● Task instructions
Word for word, transcribe every line below.

● Given records
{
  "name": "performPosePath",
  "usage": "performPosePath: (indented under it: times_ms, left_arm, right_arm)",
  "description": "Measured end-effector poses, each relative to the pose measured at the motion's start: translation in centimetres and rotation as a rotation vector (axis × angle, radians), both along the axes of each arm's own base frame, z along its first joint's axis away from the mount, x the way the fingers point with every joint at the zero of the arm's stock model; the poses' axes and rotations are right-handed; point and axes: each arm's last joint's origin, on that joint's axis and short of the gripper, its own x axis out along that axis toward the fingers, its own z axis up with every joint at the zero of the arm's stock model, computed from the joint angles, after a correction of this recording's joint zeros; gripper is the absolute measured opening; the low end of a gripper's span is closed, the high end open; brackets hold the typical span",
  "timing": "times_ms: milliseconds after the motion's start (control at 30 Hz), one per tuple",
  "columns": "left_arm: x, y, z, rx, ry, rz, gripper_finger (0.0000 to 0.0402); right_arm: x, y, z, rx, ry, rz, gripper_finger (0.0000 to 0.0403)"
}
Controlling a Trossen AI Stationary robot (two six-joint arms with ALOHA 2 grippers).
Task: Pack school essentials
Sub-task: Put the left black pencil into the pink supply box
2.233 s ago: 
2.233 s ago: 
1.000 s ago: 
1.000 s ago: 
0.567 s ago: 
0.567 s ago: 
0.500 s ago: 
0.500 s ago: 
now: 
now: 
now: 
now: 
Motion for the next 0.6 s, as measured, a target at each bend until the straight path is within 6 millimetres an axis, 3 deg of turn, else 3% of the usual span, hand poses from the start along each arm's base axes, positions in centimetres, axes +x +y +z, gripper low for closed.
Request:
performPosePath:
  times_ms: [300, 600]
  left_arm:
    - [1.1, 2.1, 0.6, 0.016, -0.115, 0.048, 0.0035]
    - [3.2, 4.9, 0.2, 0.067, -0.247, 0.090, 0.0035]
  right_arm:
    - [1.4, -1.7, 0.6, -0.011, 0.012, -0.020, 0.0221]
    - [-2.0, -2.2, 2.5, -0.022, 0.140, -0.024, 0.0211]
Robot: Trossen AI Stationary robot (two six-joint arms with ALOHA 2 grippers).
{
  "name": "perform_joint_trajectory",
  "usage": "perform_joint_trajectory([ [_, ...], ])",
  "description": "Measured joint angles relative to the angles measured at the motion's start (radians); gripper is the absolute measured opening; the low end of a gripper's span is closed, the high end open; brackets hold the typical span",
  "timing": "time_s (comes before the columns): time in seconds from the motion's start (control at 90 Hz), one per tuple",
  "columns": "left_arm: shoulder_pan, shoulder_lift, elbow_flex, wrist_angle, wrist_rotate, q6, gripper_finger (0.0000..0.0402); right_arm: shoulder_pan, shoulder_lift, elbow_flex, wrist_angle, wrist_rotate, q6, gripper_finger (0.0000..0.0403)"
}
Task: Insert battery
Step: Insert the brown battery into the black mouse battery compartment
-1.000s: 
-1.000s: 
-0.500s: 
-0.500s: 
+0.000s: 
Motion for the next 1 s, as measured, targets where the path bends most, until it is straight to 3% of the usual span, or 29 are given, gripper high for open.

● Answer box
{
  "name": "performPosePath",
  "usage": "performPosePath: (indented under it: times_ms, left_arm, right_arm)",
  "description": "Measured end-effector poses, each relative to the pose measured at the motion's start: translation in centimetres and rotation as a rotation vector (axis × angle, radians), both along the axes of each arm's own base frame, z along its first joint's axis away from the mount, x the way the fingers point with every joint at the zero of the arm's stock model; the poses' axes and rotations are right-handed; point and axes: each arm's last joint's origin, on that joint's axis and short of the gripper, its own x axis out along that axis toward the fingers, its own z axis up with every joint at the zero of the arm's stock model, computed from the joint angles, after a correction of this recording's joint zeros; gripper is the absolute measured opening; the low end of a gripper's span is closed, the high end open; brackets hold the typical span",
  "timing": "times_ms: milliseconds after the motion's start (control at 30 Hz), one per tuple",
  "columns": "left_arm: x, y, z, rx, ry, rz, gripper_finger (0.0000 to 0.0402); right_arm: x, y, z, rx, ry, rz, gripper_finger (0.0000 to 0.0403)"
}
Controlling a Trossen AI Stationary robot (two six-joint arms with ALOHA 2 grippers).
Task: Pack school essentials
Sub-task: Put the left black pencil into the pink supply box
2.233 s ago: 
2.233 s ago: 
1.000 s ago: 
1.000 s ago: 
0.567 s ago: 
0.567 s ago: 
0.500 s ago: 
0.500 s ago: 
now: 
now: 
now: 
now: 
Motion for the next 0.6 s, as measured, a target at each bend until the straight path is within 6 millimetres an axis, 3 deg of turn, else 3% of the usual span, hand poses from the start along each arm's base axes, positions in centimetres, axes +x +y +z, gripper low for closed.
Request:
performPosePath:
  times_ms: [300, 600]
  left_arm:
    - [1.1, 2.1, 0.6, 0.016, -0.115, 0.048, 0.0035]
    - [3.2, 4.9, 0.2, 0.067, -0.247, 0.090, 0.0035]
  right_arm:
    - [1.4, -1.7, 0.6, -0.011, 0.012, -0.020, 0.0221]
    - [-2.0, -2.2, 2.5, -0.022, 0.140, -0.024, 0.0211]
Robot: Trossen AI Stationary robot (two six-joint arms with ALOHA 2 grippers).
{
  "name": "perform_joint_trajectory",
  "usage": "perform_joint_trajectory([ [_, ...], ])",
  "description": "Measured joint angles relative to the angles measured at the motion's start (radians); gripper is the absolute measured opening; the low end of a gripper's span is closed, the high end open; brackets hold the typical span",
  "timing": "time_s (comes before the columns): time in seconds from the motion's start (control at 90 Hz), one per tuple",
  "columns": "left_arm: shoulder_pan, shoulder_lift, elbow_flex, wrist_angle, wrist_rotate, q6, gripper_finger (0.0000..0.0402); right_arm: shoulder_pan, shoulder_lift, elbow_flex, wrist_angle, wrist_rotate, q6, gripper_finger (0.0000..0.0403)"
}
Task: Insert battery
Step: Insert the brown battery into the black mouse battery compartment
-1.000s: 
-1.000s: 
-0.500s: 
-0.500s: 
+0.000s: 
Motion for the next 1 s, as measured, targets where the path bends most, until it is straight to 3% of the usual span, or 29 are given, gripper high for open.

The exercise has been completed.